> [WHAT THIS TASK INVOLVES]: Go through the material underneath and show every line where the string "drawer" occurs.

┌──

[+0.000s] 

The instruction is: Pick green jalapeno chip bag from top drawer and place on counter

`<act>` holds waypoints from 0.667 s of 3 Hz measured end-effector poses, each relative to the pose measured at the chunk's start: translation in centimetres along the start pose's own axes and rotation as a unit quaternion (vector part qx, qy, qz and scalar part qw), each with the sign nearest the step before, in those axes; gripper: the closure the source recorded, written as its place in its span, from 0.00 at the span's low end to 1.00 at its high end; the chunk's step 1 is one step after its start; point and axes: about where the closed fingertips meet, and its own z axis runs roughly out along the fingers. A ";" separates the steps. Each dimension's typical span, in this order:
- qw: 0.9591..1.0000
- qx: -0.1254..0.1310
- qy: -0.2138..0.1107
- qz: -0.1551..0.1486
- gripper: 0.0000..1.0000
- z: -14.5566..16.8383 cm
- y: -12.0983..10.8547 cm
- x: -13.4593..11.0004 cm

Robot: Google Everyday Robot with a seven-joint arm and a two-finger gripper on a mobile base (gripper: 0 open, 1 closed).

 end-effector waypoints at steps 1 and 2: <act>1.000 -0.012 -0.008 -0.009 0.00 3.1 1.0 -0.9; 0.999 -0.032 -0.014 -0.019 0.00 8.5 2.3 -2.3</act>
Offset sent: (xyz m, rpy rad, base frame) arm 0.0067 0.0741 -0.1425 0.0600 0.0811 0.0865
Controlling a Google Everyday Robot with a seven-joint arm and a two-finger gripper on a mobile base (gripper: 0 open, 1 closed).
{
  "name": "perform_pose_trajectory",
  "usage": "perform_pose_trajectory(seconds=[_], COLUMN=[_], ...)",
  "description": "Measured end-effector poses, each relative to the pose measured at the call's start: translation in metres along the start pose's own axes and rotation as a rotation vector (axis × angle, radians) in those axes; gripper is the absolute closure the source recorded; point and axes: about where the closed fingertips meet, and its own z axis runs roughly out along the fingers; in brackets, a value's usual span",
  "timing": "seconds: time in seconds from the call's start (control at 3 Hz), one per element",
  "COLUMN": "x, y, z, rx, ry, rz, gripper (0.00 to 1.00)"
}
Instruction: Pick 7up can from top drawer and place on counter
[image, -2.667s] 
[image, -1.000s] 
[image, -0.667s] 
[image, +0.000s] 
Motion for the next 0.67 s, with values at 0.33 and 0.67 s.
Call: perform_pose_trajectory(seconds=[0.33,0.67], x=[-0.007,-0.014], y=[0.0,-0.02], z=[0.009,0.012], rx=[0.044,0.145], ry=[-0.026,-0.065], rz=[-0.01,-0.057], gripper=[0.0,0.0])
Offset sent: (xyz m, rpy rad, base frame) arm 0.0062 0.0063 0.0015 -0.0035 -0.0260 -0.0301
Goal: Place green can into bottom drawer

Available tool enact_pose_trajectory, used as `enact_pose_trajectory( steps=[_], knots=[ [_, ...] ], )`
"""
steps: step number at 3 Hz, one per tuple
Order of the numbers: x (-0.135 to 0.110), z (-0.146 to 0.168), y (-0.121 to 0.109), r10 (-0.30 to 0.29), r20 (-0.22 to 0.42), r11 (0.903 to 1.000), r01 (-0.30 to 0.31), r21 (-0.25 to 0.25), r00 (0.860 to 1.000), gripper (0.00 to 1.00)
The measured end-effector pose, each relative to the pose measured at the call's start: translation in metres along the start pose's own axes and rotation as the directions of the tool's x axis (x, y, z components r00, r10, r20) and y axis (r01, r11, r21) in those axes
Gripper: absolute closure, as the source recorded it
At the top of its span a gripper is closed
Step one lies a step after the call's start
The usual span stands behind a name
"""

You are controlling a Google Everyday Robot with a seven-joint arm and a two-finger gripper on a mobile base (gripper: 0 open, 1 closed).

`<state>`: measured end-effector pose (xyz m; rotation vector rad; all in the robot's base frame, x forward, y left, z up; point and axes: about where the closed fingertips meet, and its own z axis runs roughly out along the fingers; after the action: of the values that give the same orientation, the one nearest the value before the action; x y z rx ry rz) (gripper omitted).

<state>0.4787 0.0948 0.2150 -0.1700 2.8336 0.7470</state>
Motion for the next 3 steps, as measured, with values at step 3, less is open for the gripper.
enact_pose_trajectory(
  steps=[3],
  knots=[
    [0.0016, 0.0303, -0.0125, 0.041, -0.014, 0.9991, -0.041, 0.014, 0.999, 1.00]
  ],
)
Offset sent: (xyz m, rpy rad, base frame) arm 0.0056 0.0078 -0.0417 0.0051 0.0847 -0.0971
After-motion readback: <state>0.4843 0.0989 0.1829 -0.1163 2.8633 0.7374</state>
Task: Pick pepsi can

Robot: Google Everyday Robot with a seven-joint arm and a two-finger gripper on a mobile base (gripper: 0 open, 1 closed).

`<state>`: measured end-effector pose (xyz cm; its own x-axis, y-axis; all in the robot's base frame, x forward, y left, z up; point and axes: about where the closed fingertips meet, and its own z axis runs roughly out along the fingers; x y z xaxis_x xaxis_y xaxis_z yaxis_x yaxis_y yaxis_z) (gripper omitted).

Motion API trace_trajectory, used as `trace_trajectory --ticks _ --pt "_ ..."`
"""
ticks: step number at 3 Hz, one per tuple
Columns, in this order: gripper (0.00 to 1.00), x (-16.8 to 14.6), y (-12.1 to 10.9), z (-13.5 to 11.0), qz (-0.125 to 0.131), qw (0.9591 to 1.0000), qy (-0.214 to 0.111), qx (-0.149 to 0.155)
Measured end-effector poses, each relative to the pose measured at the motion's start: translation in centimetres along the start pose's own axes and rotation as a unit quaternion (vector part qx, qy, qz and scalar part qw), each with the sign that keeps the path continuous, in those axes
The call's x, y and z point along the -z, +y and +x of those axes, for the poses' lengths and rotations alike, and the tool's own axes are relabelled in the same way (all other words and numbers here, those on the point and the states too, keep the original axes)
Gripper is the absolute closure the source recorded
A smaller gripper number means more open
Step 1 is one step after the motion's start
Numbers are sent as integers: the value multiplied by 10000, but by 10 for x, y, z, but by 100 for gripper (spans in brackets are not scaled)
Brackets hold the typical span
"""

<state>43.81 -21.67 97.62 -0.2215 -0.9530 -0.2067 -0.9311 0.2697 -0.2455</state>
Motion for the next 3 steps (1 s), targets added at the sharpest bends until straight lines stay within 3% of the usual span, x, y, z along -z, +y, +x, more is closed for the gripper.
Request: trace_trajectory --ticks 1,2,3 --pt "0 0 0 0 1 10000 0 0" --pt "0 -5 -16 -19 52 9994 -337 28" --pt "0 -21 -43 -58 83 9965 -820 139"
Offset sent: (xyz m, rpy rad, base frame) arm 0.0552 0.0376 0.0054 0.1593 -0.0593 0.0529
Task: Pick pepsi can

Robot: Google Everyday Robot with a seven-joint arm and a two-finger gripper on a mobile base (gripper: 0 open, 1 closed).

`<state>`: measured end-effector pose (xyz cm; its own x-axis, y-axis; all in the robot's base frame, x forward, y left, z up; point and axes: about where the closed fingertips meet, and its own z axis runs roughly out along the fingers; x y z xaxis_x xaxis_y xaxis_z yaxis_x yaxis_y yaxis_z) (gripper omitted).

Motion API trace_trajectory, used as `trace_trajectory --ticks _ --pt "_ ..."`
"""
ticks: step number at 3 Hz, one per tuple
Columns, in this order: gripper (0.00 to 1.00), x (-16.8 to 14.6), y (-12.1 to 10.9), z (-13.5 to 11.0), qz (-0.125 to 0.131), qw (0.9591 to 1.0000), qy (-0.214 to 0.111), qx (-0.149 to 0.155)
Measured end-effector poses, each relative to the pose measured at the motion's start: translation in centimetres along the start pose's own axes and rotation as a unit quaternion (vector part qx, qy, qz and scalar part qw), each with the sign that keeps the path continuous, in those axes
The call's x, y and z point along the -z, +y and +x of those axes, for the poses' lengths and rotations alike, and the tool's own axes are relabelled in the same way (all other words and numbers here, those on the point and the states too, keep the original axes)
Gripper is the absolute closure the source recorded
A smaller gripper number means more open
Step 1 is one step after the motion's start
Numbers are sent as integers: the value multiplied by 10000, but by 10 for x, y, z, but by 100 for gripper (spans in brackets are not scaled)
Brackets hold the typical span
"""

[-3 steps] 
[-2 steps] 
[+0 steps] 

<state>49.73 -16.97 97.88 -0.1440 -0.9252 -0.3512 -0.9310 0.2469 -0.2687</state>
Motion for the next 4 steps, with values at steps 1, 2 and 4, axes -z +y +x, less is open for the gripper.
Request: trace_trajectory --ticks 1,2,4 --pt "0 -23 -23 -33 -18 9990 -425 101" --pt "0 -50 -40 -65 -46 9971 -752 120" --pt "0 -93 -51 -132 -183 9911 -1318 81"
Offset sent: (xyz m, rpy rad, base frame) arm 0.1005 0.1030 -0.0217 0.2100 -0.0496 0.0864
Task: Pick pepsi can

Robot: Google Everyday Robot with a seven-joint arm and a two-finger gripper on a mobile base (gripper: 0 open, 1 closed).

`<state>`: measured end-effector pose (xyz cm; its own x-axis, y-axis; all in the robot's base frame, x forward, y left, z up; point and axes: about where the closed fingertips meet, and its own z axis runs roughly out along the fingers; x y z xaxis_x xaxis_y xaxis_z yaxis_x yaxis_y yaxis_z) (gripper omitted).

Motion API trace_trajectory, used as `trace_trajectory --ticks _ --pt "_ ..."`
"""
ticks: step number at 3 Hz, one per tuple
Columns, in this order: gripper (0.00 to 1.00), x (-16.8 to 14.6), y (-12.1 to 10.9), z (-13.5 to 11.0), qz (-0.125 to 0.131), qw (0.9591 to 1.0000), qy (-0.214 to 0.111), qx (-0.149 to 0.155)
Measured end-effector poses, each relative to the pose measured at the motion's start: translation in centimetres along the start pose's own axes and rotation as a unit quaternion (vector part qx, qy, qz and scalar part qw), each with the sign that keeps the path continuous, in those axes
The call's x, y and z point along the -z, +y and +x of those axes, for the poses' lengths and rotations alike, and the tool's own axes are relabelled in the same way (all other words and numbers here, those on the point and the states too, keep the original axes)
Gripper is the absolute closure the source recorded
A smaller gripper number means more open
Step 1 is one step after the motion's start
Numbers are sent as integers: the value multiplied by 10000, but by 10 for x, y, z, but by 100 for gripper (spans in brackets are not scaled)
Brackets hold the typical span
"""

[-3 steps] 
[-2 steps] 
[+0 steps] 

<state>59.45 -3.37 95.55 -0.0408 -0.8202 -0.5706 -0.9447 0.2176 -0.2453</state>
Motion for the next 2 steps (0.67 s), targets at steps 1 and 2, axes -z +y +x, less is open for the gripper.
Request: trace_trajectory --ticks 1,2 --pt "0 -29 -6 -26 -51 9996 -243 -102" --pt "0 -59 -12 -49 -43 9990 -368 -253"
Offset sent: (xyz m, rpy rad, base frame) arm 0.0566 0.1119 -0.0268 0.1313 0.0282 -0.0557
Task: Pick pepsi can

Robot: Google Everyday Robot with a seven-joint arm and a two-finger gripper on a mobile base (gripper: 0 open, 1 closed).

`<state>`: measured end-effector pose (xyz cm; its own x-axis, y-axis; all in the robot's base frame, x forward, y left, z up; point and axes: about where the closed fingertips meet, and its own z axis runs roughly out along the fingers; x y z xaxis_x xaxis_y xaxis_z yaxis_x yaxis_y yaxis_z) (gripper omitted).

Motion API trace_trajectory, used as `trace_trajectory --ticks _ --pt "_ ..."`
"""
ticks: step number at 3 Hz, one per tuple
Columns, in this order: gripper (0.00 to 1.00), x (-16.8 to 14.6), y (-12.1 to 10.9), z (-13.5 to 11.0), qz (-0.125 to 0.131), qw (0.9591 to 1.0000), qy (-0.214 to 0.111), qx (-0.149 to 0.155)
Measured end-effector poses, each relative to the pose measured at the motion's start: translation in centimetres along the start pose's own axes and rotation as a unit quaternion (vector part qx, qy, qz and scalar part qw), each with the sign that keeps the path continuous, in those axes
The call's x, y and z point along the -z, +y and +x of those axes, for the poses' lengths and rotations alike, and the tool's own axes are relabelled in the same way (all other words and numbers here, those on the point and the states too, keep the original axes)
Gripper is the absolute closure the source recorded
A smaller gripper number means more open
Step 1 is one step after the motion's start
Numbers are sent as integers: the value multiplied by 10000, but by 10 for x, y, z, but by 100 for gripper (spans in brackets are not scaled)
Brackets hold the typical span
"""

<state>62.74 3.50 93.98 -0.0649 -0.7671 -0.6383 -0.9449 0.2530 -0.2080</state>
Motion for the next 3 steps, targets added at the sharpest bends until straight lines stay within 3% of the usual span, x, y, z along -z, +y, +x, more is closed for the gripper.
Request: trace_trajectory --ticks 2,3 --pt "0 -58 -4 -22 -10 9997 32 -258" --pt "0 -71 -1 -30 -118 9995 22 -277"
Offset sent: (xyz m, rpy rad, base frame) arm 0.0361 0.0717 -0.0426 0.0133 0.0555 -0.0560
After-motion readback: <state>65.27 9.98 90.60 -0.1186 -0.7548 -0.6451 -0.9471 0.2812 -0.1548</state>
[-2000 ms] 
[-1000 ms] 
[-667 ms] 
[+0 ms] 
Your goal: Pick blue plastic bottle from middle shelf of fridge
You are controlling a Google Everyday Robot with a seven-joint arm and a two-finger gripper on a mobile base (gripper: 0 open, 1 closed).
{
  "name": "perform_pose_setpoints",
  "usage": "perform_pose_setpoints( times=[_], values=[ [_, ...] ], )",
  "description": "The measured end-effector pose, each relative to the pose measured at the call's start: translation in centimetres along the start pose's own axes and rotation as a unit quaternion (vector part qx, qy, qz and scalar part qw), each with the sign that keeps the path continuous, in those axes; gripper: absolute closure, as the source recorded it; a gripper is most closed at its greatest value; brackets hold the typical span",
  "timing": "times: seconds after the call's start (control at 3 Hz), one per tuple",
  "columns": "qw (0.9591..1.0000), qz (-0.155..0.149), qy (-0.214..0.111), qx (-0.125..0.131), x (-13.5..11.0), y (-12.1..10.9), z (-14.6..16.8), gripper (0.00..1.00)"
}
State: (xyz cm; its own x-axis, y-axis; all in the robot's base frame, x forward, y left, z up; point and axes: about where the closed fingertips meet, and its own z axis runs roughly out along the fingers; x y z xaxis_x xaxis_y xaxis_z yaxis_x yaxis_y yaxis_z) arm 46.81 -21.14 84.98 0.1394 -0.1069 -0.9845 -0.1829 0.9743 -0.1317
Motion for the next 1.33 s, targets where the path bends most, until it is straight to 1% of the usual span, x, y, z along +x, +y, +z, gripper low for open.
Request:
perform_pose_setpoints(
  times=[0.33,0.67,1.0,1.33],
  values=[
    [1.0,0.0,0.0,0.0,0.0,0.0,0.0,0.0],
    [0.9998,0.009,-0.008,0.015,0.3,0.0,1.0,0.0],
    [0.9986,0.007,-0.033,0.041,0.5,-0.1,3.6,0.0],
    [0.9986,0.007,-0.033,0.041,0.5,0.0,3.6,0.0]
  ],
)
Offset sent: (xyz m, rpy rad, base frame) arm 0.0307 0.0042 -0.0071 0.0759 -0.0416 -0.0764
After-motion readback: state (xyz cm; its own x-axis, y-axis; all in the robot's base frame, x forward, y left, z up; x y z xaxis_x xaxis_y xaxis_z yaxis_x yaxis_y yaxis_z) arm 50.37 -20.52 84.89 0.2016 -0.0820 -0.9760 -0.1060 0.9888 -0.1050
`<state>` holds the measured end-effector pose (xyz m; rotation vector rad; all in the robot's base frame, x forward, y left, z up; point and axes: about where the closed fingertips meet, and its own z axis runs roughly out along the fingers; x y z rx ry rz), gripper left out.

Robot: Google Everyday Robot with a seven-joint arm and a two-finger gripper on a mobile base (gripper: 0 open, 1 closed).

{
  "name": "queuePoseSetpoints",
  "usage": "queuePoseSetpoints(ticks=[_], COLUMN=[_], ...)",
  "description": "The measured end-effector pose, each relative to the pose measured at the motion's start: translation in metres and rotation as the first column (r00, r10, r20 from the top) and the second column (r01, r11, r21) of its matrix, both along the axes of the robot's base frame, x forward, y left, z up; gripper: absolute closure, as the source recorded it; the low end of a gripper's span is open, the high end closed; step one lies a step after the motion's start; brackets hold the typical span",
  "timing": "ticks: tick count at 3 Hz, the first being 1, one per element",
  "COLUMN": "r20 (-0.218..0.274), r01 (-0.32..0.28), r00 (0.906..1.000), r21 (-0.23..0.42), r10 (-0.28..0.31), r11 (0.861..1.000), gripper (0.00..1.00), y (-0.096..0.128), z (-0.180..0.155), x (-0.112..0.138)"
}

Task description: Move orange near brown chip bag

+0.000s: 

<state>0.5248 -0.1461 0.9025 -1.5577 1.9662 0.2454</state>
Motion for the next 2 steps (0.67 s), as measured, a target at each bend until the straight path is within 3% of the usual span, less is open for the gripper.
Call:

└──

> [EXERCISE ANSWER]:
The instruction is: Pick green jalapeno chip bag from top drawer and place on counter
Instruction: Pick 7up can from top drawer and place on counter
Goal: Place green can into bottom drawer

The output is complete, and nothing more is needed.